En effet, selon le Code des Télécommunications en vigueur dans le pays cité par le journal, "est puni d’un emprisonnement d’un an à 2 ans et d’une amende de 100 à 1000 dinars (un dinar vaut plus de 0,7 dollar) quiconque sciemment nuit aux tiers et perturbe leur quiétude à travers les réseaux publics des télécommunications".
Pour que les victimes en question puissent faire appliquer cette loi, il est stipulé dans le Code : "Toute personne qui subit un préjudice peut le faire constater par des officiers de la police judiciaire, ou des agents assermentés du ministère chargé des Télécommunications, ainsi que des agents assermentés du ministère de l’Intérieur".

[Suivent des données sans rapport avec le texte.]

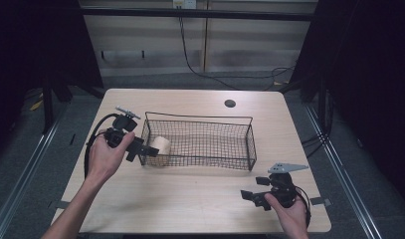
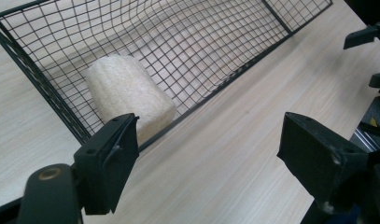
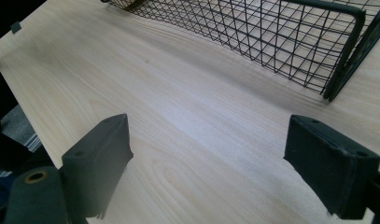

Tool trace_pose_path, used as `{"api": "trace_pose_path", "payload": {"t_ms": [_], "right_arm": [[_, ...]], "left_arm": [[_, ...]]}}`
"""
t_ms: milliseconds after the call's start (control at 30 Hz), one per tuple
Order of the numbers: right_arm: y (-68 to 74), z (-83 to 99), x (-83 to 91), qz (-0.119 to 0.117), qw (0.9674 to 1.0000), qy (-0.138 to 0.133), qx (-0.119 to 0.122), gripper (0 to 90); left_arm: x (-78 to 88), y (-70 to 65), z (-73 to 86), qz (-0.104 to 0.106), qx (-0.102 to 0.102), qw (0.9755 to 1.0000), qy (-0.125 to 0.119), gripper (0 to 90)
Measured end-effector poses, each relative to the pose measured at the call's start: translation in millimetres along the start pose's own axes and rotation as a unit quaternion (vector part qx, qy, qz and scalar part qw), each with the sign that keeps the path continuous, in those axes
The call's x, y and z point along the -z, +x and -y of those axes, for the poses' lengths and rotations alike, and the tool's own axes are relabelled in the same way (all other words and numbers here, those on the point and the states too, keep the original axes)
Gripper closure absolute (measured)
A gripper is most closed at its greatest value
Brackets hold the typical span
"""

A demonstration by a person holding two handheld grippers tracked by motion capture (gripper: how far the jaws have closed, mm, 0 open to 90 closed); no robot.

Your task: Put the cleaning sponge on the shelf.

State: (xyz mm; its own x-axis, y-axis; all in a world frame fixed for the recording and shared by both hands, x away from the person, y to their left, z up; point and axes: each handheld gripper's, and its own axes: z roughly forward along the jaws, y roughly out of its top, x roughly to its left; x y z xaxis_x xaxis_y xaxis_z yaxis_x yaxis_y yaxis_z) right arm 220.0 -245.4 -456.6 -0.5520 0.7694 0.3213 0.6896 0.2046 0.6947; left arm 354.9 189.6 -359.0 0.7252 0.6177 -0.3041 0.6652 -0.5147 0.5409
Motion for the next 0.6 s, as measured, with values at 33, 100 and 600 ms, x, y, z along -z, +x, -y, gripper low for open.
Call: {"api": "trace_pose_path", "payload": {"t_ms": [33,100,600], "right_arm": [[0.1,-0.1,-0.5,-0.001,1.0000,0.000,-0.001,13.9],[0.4,-0.1,-0.9,-0.003,1.0000,0.001,-0.002,13.9],[-0.2,-0.1,-0.4,0.000,1.0000,0.003,-0.005,13.9]], "left_arm": [[0.2,-2.4,1.9,-0.004,0.000,1.0000,0.000,19.7],[0.7,-4.0,6.3,-0.007,0.004,1.0000,0.003,19.9],[6.8,-20.7,47.3,-0.033,-0.007,0.9991,-0.025,19.9]]}}
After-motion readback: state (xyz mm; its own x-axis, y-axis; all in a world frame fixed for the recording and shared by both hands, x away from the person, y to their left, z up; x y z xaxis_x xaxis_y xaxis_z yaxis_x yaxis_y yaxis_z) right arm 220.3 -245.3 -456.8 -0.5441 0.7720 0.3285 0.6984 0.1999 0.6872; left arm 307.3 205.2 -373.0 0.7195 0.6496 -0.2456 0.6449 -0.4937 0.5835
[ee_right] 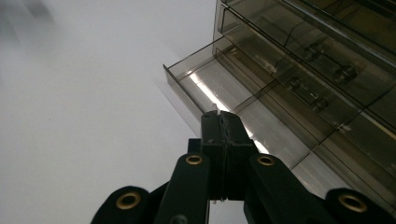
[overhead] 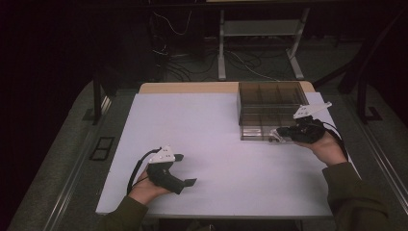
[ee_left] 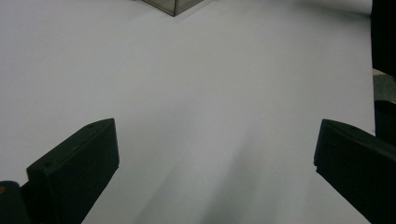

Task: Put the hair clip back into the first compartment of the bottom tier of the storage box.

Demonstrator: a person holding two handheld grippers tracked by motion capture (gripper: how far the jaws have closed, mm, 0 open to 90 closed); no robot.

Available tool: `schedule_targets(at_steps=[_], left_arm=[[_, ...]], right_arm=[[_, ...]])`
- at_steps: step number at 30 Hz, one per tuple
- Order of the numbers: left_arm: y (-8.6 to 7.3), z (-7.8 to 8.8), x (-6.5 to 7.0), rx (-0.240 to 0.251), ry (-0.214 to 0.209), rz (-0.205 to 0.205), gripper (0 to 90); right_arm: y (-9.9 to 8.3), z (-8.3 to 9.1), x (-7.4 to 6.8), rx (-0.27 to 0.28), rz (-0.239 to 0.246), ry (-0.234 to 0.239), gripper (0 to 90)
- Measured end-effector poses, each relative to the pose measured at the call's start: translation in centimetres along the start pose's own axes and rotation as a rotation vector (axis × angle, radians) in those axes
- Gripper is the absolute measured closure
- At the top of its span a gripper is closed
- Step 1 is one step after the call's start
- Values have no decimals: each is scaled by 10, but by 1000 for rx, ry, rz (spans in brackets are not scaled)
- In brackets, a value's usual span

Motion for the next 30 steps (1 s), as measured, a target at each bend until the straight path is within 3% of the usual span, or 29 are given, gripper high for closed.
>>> schedule_targets(at_steps=[30], left_arm=[[0, -2, 2, -3, -4, -2, 0]], right_arm=[[25, -21, 10, 29, -26, -1, 884]])
Point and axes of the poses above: each handheld gripper's, and its own axes: z roughly backward along the jaws, y roughly out of its top, x roughly to its right, the point moved 10 cm from there along -z, roughly forward along the jaws, and after that the axes turned 1 degree about x, right-handed, at the moved point
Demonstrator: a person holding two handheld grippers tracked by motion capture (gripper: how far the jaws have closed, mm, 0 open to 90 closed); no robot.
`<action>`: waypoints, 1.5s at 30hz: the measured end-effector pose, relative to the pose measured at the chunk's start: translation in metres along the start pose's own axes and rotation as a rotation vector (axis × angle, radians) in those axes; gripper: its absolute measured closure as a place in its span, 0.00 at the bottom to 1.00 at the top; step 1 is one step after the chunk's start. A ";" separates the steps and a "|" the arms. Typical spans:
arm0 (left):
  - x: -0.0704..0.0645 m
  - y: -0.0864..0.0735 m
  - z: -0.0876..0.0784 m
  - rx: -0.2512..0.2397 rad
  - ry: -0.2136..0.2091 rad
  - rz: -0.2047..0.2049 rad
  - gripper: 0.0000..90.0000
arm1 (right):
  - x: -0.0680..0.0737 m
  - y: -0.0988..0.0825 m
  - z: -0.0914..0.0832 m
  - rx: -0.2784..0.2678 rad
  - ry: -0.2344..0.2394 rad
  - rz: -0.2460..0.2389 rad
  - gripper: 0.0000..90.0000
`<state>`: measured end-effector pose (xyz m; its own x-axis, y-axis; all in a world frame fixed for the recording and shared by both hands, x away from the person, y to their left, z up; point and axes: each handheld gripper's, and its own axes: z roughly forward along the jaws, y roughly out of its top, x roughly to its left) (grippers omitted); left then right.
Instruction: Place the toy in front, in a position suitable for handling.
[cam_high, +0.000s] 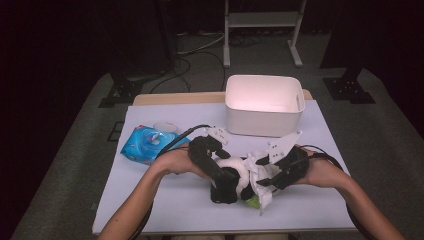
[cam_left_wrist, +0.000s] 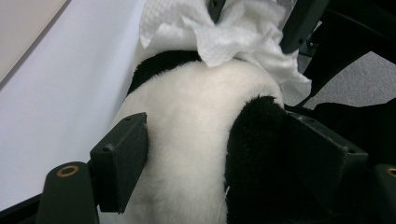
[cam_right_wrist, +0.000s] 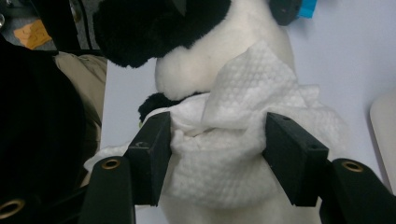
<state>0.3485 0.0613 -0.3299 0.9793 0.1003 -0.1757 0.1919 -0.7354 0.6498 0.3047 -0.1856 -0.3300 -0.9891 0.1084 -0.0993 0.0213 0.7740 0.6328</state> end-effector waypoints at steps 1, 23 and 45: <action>0.000 0.000 0.000 0.000 -0.001 0.001 0.25 | 0.001 0.001 0.002 0.007 -0.003 -0.012 0.47; -0.009 -0.001 0.005 0.002 0.001 0.029 0.24 | -0.012 0.018 0.002 -0.038 -0.019 0.030 0.89; -0.005 -0.005 0.004 -0.020 -0.015 0.030 0.25 | -0.010 -0.069 -0.042 -0.103 -0.082 0.242 0.89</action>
<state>0.3424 0.0621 -0.3353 0.9835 0.0683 -0.1675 0.1643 -0.7245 0.6694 0.3074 -0.2662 -0.3408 -0.9417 0.3364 0.0051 0.2369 0.6521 0.7202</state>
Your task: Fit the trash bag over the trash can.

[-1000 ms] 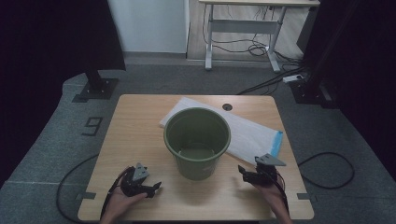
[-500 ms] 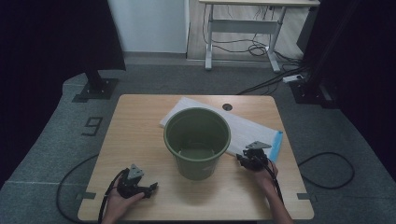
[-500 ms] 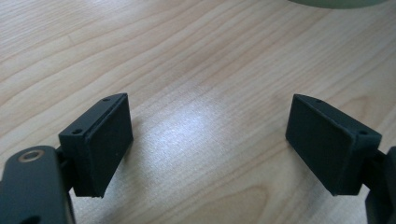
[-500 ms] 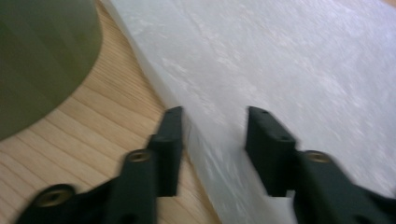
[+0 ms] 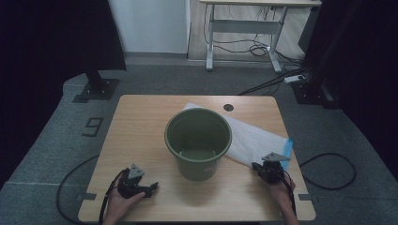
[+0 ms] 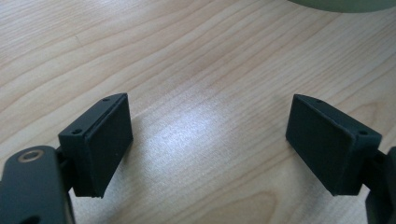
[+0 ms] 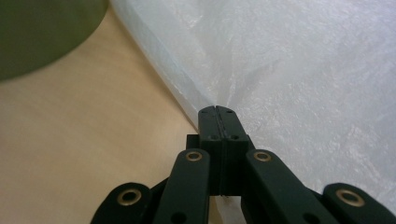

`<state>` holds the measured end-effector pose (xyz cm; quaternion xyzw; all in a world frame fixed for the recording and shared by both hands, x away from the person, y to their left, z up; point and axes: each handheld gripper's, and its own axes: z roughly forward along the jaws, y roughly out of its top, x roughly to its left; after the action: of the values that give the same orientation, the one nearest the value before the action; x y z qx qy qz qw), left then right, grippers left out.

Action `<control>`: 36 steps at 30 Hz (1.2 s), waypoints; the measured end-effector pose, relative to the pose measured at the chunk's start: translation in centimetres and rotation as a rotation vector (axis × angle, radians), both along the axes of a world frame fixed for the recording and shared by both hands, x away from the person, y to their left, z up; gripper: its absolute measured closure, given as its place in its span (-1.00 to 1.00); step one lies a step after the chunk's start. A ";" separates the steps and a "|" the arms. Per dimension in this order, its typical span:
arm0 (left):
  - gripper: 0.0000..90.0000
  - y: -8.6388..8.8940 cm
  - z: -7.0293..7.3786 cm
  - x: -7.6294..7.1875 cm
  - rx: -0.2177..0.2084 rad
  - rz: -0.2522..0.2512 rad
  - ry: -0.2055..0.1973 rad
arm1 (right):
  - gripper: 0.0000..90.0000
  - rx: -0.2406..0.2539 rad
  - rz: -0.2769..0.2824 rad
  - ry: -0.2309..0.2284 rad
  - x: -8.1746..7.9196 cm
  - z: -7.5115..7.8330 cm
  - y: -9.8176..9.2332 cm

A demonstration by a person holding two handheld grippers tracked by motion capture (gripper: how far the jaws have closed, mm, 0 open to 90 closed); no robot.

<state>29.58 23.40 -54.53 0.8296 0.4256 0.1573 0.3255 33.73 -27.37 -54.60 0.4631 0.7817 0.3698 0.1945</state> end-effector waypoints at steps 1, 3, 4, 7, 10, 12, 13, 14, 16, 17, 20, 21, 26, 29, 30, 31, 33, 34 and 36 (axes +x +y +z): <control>-0.68 0.0 0.0 0.2 -0.001 0.002 0.000 | 0.98 -0.004 -0.003 -0.001 -0.7 0.0 -0.4; -0.68 0.0 0.0 0.5 0.001 0.006 -0.001 | 0.98 -0.022 -0.032 -0.003 -2.1 0.2 -1.5; -0.68 0.0 0.0 0.7 0.000 0.008 -0.001 | 0.98 -0.020 -0.042 -0.005 -2.5 0.2 -2.0; -0.68 -0.1 0.0 1.3 0.000 0.008 0.000 | 0.98 -0.009 -0.078 -0.015 -4.3 0.3 -3.3; -0.68 -0.3 0.0 2.2 0.000 0.010 0.000 | 0.97 -0.020 -0.081 -0.026 -5.6 0.6 -3.3; -0.68 -0.4 0.0 2.5 0.000 0.016 0.000 | 0.83 -0.018 -0.082 -0.042 -5.8 1.0 -2.8; -0.68 -0.4 0.0 2.6 -0.001 0.017 0.001 | 0.73 -0.015 -0.078 -0.060 -5.8 1.3 -2.3; -0.68 -0.4 0.0 2.6 0.000 0.020 0.000 | 0.61 -0.020 -0.074 -0.077 -5.7 1.6 -1.8; -0.68 -0.5 0.0 2.7 0.000 0.027 0.000 | 0.39 -0.032 -0.058 -0.120 -5.0 2.2 -0.2; -0.68 -0.5 0.0 2.7 0.000 0.027 0.000 | 0.39 -0.032 -0.058 -0.120 -5.0 2.2 -0.2; -0.68 -0.5 0.0 2.8 0.000 0.028 0.000 | 0.17 0.002 0.030 -0.128 -1.7 2.3 3.6; -0.68 -0.5 0.0 2.8 0.001 0.028 0.000 | 0.15 0.002 0.040 -0.116 -1.0 2.0 4.2; -0.67 -0.4 0.0 2.7 0.000 0.032 0.000 | 0.09 -0.032 0.057 -0.069 2.1 0.1 7.0; -0.67 -0.4 0.0 2.7 0.002 0.037 -0.001 | 0.14 -0.033 0.067 -0.059 2.6 -0.4 7.5; -0.67 -0.4 0.0 2.6 0.002 0.044 -0.001 | 0.42 -0.035 0.065 -0.050 2.7 -0.6 7.6; -0.67 -0.4 0.0 2.6 0.000 0.054 -0.002 | 0.51 -0.033 0.067 -0.046 2.8 -0.5 7.5; -0.63 -0.3 0.0 2.5 -0.001 0.066 -0.004 | 0.76 -0.042 0.065 -0.040 2.8 -0.4 7.2; -0.61 -0.3 0.0 2.5 -0.001 0.066 -0.004 | 0.85 -0.036 0.060 -0.032 2.8 -0.4 7.0; -0.59 -0.3 0.0 2.4 -0.001 0.074 -0.007 | 0.94 -0.036 0.058 -0.014 2.7 -0.2 6.5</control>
<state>32.03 23.14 -54.49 0.8126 0.4551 0.1719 0.3211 36.39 -20.84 -54.84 0.4340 0.8000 0.3643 0.1974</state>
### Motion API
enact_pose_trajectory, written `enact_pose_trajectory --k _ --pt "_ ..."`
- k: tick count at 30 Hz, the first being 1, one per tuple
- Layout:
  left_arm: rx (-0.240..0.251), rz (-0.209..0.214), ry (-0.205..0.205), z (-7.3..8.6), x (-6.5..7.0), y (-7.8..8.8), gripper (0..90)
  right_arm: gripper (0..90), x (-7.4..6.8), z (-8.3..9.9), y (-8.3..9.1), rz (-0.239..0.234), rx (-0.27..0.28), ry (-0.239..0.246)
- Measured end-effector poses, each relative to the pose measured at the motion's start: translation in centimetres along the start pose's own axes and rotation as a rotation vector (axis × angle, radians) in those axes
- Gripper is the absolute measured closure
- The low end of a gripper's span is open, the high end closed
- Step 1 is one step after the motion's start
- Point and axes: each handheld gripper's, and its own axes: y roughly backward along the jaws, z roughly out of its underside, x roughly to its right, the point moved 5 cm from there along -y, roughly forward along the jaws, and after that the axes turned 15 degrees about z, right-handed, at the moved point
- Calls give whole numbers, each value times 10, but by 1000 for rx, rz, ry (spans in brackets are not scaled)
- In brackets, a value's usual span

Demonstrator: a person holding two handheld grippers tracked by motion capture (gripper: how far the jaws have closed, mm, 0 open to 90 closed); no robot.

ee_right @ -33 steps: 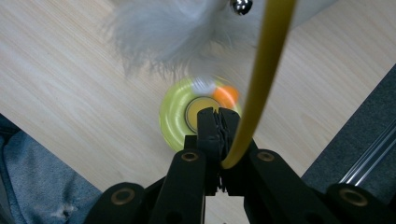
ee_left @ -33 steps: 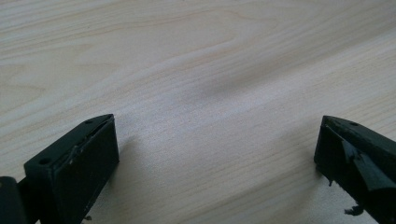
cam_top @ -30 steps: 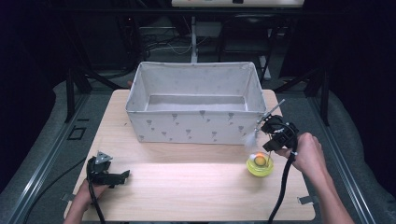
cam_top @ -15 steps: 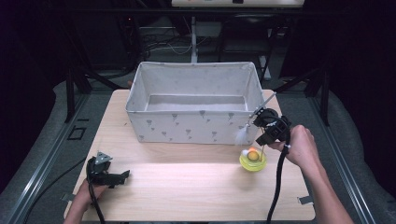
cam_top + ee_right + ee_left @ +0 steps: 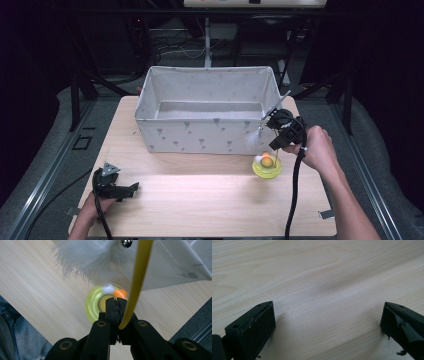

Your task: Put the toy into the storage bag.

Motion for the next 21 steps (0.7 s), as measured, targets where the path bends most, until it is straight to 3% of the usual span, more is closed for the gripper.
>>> enact_pose_trajectory --k 21 --pt "0 1 0 0 0 0 0 880 2 -25 22 5 30 53"
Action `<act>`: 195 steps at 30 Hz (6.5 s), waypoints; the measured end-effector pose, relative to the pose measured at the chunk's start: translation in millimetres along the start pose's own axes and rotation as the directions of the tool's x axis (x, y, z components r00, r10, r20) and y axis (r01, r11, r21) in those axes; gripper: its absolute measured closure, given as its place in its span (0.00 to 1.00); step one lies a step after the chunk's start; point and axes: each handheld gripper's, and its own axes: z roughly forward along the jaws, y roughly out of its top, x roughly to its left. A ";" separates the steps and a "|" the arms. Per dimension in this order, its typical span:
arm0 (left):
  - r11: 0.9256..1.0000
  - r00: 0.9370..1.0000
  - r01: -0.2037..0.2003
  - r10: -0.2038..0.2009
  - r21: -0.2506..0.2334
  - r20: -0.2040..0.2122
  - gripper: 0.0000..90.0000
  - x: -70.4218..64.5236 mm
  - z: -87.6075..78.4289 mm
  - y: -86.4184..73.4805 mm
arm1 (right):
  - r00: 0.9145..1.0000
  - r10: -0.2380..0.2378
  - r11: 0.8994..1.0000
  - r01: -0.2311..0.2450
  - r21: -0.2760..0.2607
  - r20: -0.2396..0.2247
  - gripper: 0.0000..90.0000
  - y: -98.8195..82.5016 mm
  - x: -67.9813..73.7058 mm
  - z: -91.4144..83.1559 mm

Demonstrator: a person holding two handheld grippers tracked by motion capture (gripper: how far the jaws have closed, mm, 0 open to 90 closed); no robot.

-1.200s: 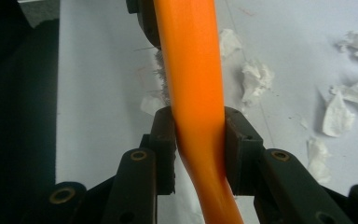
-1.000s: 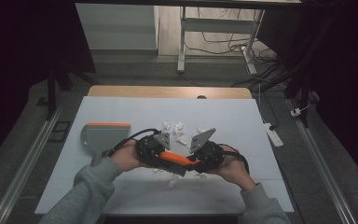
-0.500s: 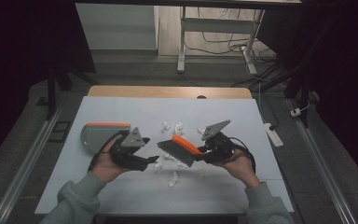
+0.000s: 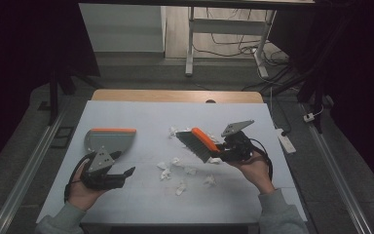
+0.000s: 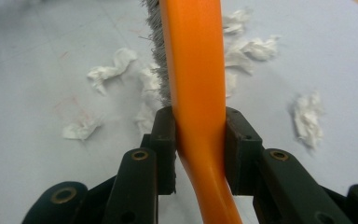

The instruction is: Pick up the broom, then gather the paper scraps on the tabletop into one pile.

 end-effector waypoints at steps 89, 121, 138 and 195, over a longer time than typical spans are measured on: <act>0.993 0.996 0.083 -0.086 0.087 0.032 0.28 26.9 15.6 -32.2 | 0.985 -0.104 0.918 0.042 0.395 0.138 0.77 79.2 -103.8 50.2; 0.992 0.995 0.085 -0.088 0.088 0.037 0.28 29.2 15.3 -34.6 | 0.962 -0.248 0.915 0.192 0.354 0.119 0.77 111.3 -90.9 123.0; 0.993 0.996 0.082 -0.085 0.084 0.037 0.28 26.9 14.7 -33.1 | 0.951 -0.308 0.888 0.282 0.363 0.015 0.77 114.8 -50.9 102.9; 0.993 0.996 0.076 -0.081 0.092 0.049 0.28 27.4 19.8 -33.8 | 0.969 -0.005 0.823 -0.135 0.551 0.246 0.78 32.5 -70.6 47.0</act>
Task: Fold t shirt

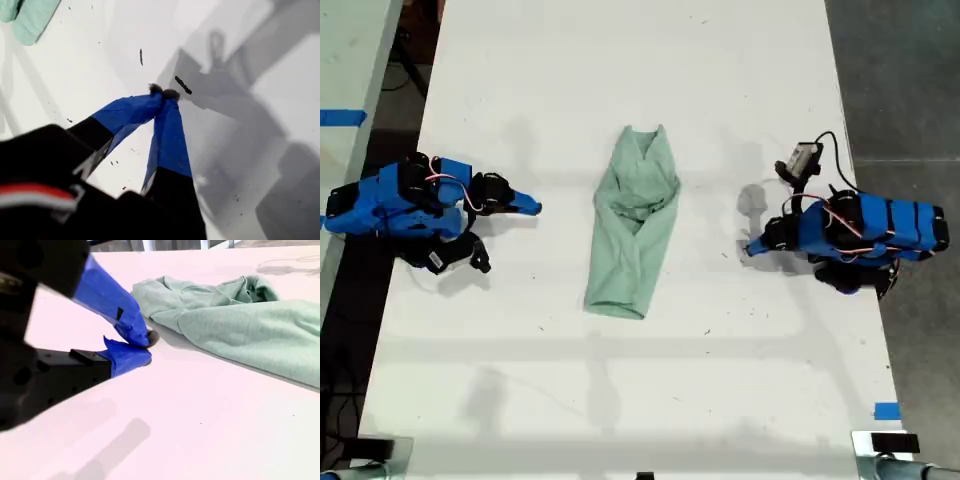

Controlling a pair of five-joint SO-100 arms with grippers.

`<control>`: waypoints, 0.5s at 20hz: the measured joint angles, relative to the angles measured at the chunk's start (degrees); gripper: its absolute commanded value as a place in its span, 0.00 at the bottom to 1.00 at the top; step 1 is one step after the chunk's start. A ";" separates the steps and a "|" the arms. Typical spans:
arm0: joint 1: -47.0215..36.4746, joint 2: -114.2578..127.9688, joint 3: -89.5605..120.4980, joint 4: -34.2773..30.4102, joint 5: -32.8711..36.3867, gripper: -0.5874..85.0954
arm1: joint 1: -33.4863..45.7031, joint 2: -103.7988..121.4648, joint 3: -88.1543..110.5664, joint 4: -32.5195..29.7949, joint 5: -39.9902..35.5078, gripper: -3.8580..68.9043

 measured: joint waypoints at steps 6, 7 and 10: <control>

Le Code ajoute que les procès-verbaux sont véhiculés ensuite au ministère des Télécommunications qui les transmet pour poursuite au procureur de la République territorialement compétent.
Seule cette démarche permettra de lever la sacro-sainte confidentialité et appliquer la loi dans l’intérêt des victimes, a relevé le journal, soulignant que la quintessence d’une loi n’acquiert sa valeur réelle que lorsque son application permet l’équation d’une vie sociale harmonieuse.